不知道为什么,看着这样为为江山而意气风发,各自行事的傅玉和段鸮,傅恒内心反而有一种这或许才是自己的大哥和段军机本来样子的感觉。
“那我先去宫里当差了,鸮哥。”
“嗯,去吧。”
段鸮闻言也点点头,
待到傅恒走了,段鸮才看看远处接着令自己的长随跟上一道去偏所参与过会儿的议事。
他到时,偏所内已有大约数十人了。
和上次后广平库的事不同,这一次来的可都是各部的大头人丁,里面的哪一个都轻易开罪不得。
说来,这也是段鸮在南军机回归后的第一次参与的公开议事。
这一次的议事,参与进来的不仅是南军机众人,另有六部官员悉数到场,段鸮代表的就是如今廷玉老板的第一把手的权利,自是不容许这一次有丝毫差错的。
这三日,段鸮虽看在家正常沐休。
但其实就如京中许多人之前内心观望揣测的那样,他这位南军机未来最可能上位的一把手一朝回来也是需得做不少准备的,因这不仅仅是他的第一次公开露面,也意味着他能否将自己心中一直所设想的一切筹谋到此全部挥洒和施展开来。
他的为人,即代表着南军机的为人。
他的立场,也代表着南军机的立场。
而当他的人一步步走进来,左右两侧,段鸮所熟悉的各方已经都在偏所内安排好的一张张红木雕花座椅上等着议事开始了。
上首,是当朝刑部尚书,那苏图。
左右两侧另有户部尚书和侍郎,工部尚书和侍郎,和分管京城户籍,经济,民生的六名名地官大司徒。
那位名为那苏图的老者是出了名的半生戎马,不通情理,若今天刑部来的是其他人,段鸮却也不必专门注意他,问题就在于这位那苏图应当是不太喜欢他的。
因当年五猪人案,收押他的就是刑部。
那苏图本人当时是主力认定他有罪的人,而更巧的是,昨夜有个人也提前和他说过一点,那就是那苏图跟海东青也不对付,换句话说这一次配合调查首先要解决的就是那苏图的问题。
“明天会是场硬仗,因为这位那苏图大人第一个就不会照着寻常路数来。”
这话倒也听着有点意思。
段鸮这辈子就没怎么见过按寻常路数来的人,一时倒也不动声色地就顶着众人的注视坐下了,他坐下的那一刻,本就暗流涌动的官员中也是静了下。

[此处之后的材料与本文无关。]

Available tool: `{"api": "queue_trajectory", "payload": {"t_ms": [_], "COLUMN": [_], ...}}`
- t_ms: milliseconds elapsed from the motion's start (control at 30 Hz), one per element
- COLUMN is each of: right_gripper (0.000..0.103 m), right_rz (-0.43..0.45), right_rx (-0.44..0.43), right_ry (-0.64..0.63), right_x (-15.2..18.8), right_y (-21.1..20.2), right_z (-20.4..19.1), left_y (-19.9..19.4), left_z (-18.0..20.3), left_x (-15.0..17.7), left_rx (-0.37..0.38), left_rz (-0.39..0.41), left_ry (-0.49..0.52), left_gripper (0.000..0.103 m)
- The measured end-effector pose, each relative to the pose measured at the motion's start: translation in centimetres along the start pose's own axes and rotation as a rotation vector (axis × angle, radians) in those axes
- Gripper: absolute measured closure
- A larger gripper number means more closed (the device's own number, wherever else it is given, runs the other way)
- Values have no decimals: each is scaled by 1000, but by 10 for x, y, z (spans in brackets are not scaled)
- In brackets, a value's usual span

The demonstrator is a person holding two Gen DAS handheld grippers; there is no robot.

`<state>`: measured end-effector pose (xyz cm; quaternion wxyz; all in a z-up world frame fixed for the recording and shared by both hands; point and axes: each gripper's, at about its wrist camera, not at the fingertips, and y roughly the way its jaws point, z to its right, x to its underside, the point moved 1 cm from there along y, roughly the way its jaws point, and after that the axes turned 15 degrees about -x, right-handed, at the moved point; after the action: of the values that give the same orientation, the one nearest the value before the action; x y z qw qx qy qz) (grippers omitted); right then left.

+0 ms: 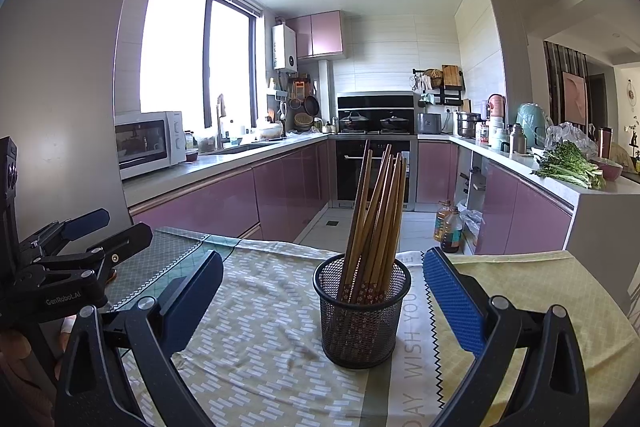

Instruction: Organize utensils

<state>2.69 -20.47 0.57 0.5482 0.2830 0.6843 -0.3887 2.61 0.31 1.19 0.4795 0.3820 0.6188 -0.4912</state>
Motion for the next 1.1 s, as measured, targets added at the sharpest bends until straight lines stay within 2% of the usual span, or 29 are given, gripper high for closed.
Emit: {"api": "queue_trajectory", "payload": {"t_ms": [1100], "right_gripper": [6], "right_rz": [2], "right_rx": [1], "right_ry": [8], "right_x": [4], "right_y": [0], "right_z": [-1], "left_y": [0], "left_z": [3], "left_x": [4], "left_rx": [3], "left_rz": [-3], "left_ry": [5], "left_gripper": [6]}}
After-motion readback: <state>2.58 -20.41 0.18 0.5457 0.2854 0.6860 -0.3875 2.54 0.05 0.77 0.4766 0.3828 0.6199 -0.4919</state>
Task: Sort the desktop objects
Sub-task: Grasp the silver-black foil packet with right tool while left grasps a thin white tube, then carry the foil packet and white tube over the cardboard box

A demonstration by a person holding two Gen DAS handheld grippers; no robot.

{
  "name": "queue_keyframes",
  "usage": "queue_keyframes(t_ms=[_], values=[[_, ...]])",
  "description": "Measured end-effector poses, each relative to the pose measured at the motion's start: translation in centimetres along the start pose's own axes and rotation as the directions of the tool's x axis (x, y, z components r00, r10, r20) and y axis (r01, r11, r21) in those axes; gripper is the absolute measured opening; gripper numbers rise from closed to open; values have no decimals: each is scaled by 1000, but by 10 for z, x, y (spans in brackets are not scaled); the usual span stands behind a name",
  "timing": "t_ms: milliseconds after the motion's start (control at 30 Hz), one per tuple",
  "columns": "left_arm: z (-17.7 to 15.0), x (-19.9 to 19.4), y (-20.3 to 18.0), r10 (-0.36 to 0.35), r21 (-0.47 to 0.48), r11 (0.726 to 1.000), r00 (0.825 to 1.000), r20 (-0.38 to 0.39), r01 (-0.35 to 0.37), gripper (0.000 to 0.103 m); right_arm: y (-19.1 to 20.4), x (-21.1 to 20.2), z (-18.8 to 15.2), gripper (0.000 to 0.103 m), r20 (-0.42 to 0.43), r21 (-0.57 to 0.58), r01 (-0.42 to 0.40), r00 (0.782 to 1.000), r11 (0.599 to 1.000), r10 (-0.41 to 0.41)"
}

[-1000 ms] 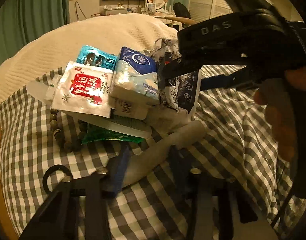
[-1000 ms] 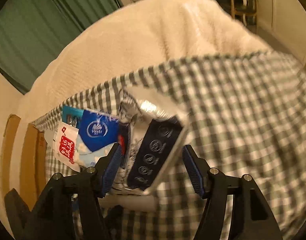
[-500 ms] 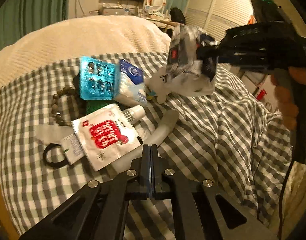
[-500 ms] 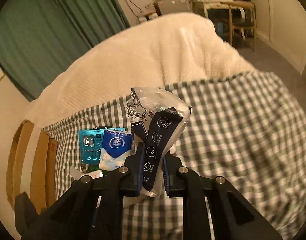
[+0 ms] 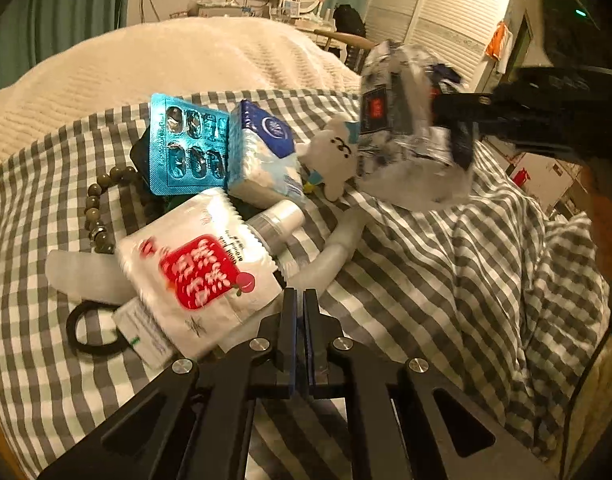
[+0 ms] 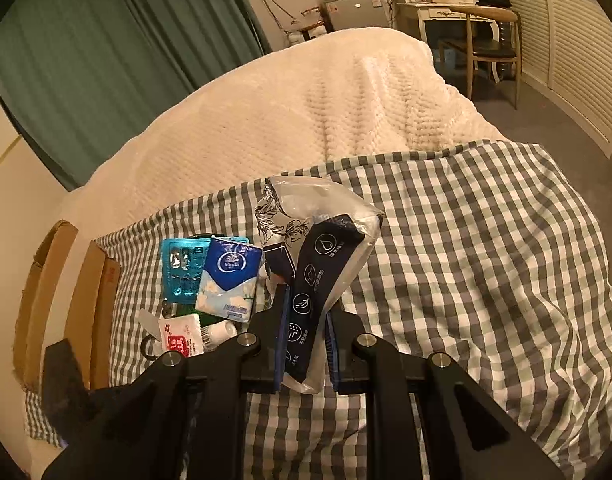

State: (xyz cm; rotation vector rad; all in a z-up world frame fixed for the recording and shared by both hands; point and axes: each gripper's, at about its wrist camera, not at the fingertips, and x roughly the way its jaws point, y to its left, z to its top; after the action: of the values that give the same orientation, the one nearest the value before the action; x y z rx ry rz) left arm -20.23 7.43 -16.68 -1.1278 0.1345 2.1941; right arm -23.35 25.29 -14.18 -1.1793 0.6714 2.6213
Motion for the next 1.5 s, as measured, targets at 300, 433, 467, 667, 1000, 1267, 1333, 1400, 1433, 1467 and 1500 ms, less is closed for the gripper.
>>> queue_keyframes(t_ms=[300,433,467,667,1000,1267,1333,1400,1433,1467,1500], values=[[16,-4,-39,55,225,972,995,86,-73,96,1,2,-6,16,-14,-6,2,1000,1000,-2],[12,10,-29,79,221,972,997,27,-83,76,3,2,-7,16,-16,-17,-4,1000,1000,4],[11,9,-24,95,215,972,995,31,-99,39,3,2,-7,16,-17,-16,-6,1000,1000,6],[-10,-7,-12,-3,102,995,1000,30,0,5,2,1,-8,16,-16,-10,-15,1000,1000,15],[-15,-15,-15,51,37,998,997,61,-53,4,15,-6,-13,17,-11,-52,-19,1000,998,18],[9,-92,-15,95,-103,992,964,247,-72,4,41,-33,-15,16,14,-96,-46,999,994,47],[24,-118,-11,106,-147,987,946,306,-63,4,55,-48,-13,16,35,-130,-35,999,991,40],[32,-151,-1,142,-195,978,926,351,-76,4,71,-60,-12,16,45,-164,-37,998,986,45],[41,-160,1,149,-205,976,922,358,-78,4,81,-67,-11,16,57,-183,-41,997,982,53],[46,-176,4,183,-228,969,907,378,-101,4,93,-75,-9,16,66,-201,-53,996,978,67],[48,-189,10,214,-242,962,894,395,-124,4,104,-81,-8,16,69,-216,-67,994,974,84]])
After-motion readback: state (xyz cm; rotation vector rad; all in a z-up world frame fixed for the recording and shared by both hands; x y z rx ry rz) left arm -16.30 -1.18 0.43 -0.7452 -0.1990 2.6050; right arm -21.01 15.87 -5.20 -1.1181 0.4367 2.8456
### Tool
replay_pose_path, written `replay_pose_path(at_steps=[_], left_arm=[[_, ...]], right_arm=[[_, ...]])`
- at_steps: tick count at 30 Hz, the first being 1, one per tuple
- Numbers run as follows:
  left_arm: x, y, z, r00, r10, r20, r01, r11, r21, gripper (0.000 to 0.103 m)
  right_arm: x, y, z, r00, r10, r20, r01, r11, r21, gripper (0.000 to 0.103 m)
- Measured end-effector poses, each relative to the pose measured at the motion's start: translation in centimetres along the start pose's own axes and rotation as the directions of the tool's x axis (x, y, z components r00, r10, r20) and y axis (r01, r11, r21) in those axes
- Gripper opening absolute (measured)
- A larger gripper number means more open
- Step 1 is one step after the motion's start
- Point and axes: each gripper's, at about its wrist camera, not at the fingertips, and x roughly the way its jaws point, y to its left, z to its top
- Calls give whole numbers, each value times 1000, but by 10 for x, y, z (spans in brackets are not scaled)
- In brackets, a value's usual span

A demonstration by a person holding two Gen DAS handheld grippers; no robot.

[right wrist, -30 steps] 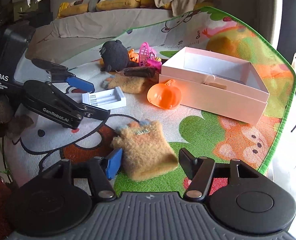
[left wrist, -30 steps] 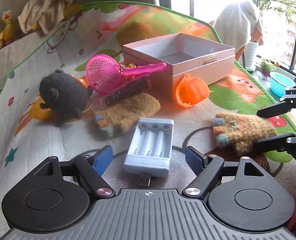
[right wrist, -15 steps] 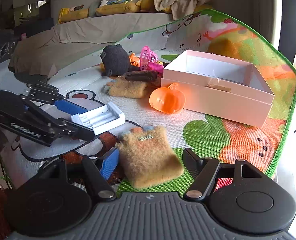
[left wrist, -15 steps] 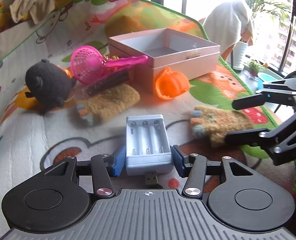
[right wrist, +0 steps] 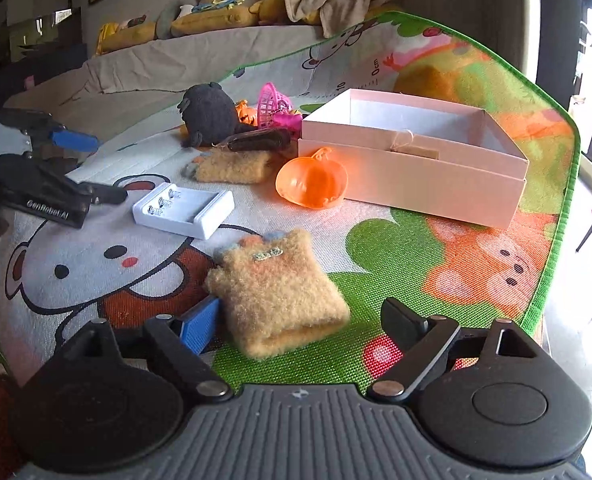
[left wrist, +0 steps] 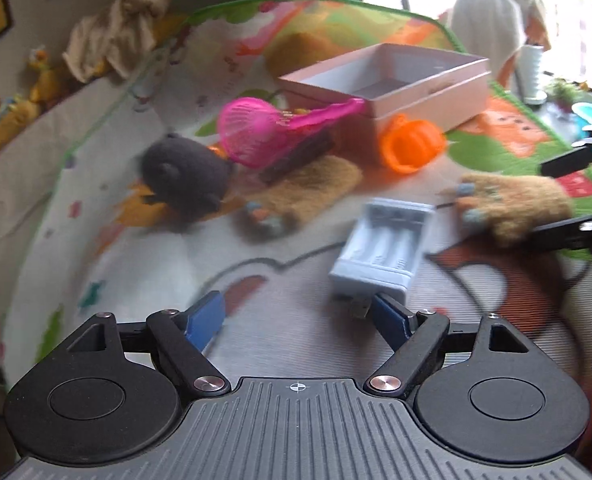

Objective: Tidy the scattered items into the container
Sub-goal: 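Close the left tool on the white battery charger and lift it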

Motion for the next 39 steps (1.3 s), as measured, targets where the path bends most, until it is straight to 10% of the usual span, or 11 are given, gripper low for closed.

随后,抬起胳膊搁在椅子上端坐着的傅玉,段鸮,还有满满当当一屋子的议事官员们只见一位刑部侍郎站起来就开始陈述道,
“今日之议事,主为商议四起案子。”
“据杭州,和江宁,还有松阳捕快三日前上报京城刑部的邸报,已知全国各有三起案子都和顺天府的通天叟事件扯上了冥冥之中的关联。”
“第一条线,在杭州,乃是平民信息大规模泄露案。”
“第二条线,在江宁,乃是一人被举家泄露户籍档案案。”
“第三案,在松阳,乃是信息交易网被反向捕捉案,据称,有一伙人对外自称天都男子,实际常年从事行骗女子,骗财骗色,谋财害命之事,他们最出名的一点在诱骗良家女子后就会故意逼其自尽,还会将和其定亲后女子的画像出卖给通天叟这一暗网中。”
“而最至关重要,也是发生在三日前的第四案,在顺天,也发生了一起和通天叟息息相关的案件。”